59. The accident occurred on 15 July 1996. Mrs Gorringe was driving in a north-east direction. She reached a stretch of the road which is well described in paragraph 3 of the judgment of Potter LJ in the Court of Appeal  RTR 446, 450-451. I need to do no more than provide a précis. A driver travelling in the direction Mrs Gorringe was travelling reaches a point where the road ahead slopes down for a short distance and then bends somewhat to the right and proceeds uphill to a crest. The crest is where the accident happened. Once at the bottom of the downslope the driver has no view of the road beyond the crest and will have no view of a vehicle approaching from the opposite direction until both his car and the approaching car are close to the crest. The need for care when approaching the crest, from whichever direction, would, or should, be obvious to the driver. The need for care is augmented by the fact that, at the crest, the road takes a slight left hand bend. The existence of this bend may not be apparent to a driver approaching the crest from the south west, as Mrs Gorringe was doing, until close to the crest. The crest presents a further hazard in that, at the apex, the change of gradient from uphill to downhill occurs over a distance of no more than twenty five metres. Unless a car is travelling at a speed well below 50 mph it is at risk of becoming momentarily airborne. The crest is known locally as "the Barkisland bump". A further potential danger arises from the width of the road at the crest. The road narrows slightly at the crest so that a wide vehicle, such as a bus, keeping well into the verge, will effectively occupy its entire side of the road.

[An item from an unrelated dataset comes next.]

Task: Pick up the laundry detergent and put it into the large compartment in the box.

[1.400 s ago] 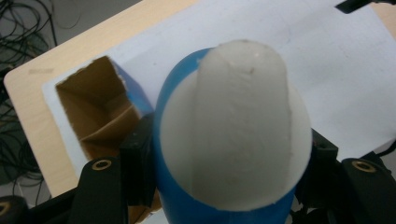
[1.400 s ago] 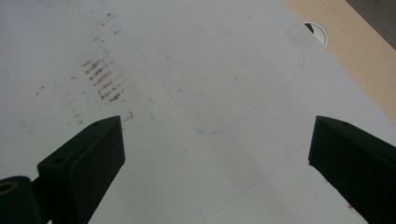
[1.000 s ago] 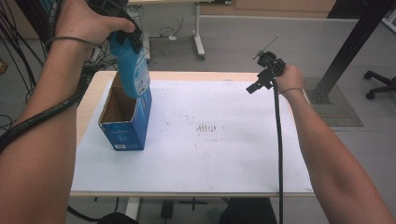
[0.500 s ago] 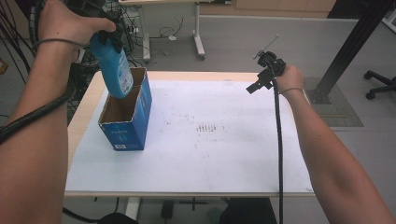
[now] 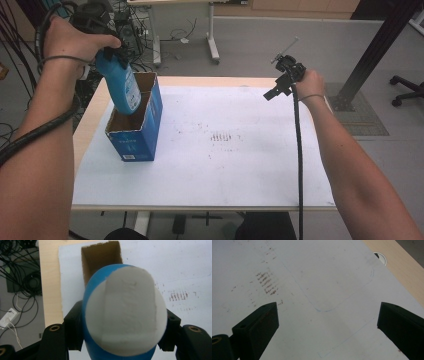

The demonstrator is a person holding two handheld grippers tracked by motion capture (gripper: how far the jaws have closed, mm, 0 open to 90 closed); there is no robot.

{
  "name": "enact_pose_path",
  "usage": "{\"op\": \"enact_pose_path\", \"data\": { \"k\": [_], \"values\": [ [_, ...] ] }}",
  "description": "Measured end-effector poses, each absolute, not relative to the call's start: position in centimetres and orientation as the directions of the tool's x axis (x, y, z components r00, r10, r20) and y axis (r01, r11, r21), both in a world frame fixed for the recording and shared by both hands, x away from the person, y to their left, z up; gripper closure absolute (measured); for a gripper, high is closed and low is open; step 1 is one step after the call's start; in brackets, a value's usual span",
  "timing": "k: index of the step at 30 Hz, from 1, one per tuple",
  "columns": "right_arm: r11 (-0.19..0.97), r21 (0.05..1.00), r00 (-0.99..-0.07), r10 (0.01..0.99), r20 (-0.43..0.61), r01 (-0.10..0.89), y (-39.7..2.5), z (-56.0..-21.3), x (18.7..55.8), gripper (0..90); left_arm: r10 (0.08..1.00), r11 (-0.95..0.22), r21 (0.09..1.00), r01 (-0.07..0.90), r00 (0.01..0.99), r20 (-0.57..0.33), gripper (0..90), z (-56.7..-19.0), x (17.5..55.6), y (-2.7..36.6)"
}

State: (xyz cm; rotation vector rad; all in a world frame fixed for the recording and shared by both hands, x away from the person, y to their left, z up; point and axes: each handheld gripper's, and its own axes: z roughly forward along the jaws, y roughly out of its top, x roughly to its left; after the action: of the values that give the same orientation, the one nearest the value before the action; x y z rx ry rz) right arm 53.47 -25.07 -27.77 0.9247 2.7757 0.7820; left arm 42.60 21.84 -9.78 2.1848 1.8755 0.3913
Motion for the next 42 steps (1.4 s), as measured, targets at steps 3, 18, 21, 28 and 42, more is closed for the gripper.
{"op": "enact_pose_path", "data": {
  "k": [3, 18, 21, 28, 42],
  "values": [
    [0.681, 0.506, -0.808, 0.587, 0.054, 0.529, -25.0, -27.8, 53.5, 3.4, 0.988, -0.152, 0.341, 0.928, 0.142, 0.054, 37.8, -10.3, 42.7, 21.9],
    [0.689, 0.497, -0.811, 0.583, 0.054, 0.528, -24.6, -28.0, 53.6, 3.5, 0.991, -0.132, 0.305, 0.943, 0.126, 0.037, 37.8, -14.3, 43.1, 23.1],
    [0.688, 0.495, -0.810, 0.584, 0.057, 0.531, -24.7, -28.0, 53.6, 3.5, 0.991, -0.131, 0.297, 0.946, 0.125, 0.039, 37.8, -15.2, 43.1, 23.2],
    [0.682, 0.503, -0.809, 0.584, 0.064, 0.532, -24.7, -28.1, 53.6, 3.4, 0.990, -0.138, 0.283, 0.949, 0.133, 0.039, 37.8, -16.8, 43.3, 23.0],
    [0.671, 0.514, -0.808, 0.584, 0.078, 0.535, -24.9, -28.1, 53.6, 3.4, 0.994, -0.112, 0.259, 0.959, 0.107, 0.030, 37.8, -19.8, 43.4, 23.7]
  ]
}}
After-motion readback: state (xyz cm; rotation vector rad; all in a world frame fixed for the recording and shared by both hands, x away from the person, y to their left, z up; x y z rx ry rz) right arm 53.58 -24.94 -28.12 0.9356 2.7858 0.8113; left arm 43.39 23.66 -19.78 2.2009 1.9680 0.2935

60. At the time of the accident a traffic warning sign was in place just after the bottom of the downslope. Coming from the south west, the sign was placed on the left hand verge of the road some 85 metres short of the crest. It consisted of the usual red-edged white triangle within which were two horizontal black bumps indicating "Uneven Road". The sign was visible to cars approaching from the southwest. There was no other warning sign in place. But at some time in the past, the late 1980s or early 1990s, at a point just before the commencement of the downslope and about 175 metres from the crest, there had been a white "SLOW" on the surface of the road. By the time of the accident this "SLOW" marking was no longer visible. Whether it had been removed by design, by wear or by inadvertence in the course of road repairs was not resolved by the evidence.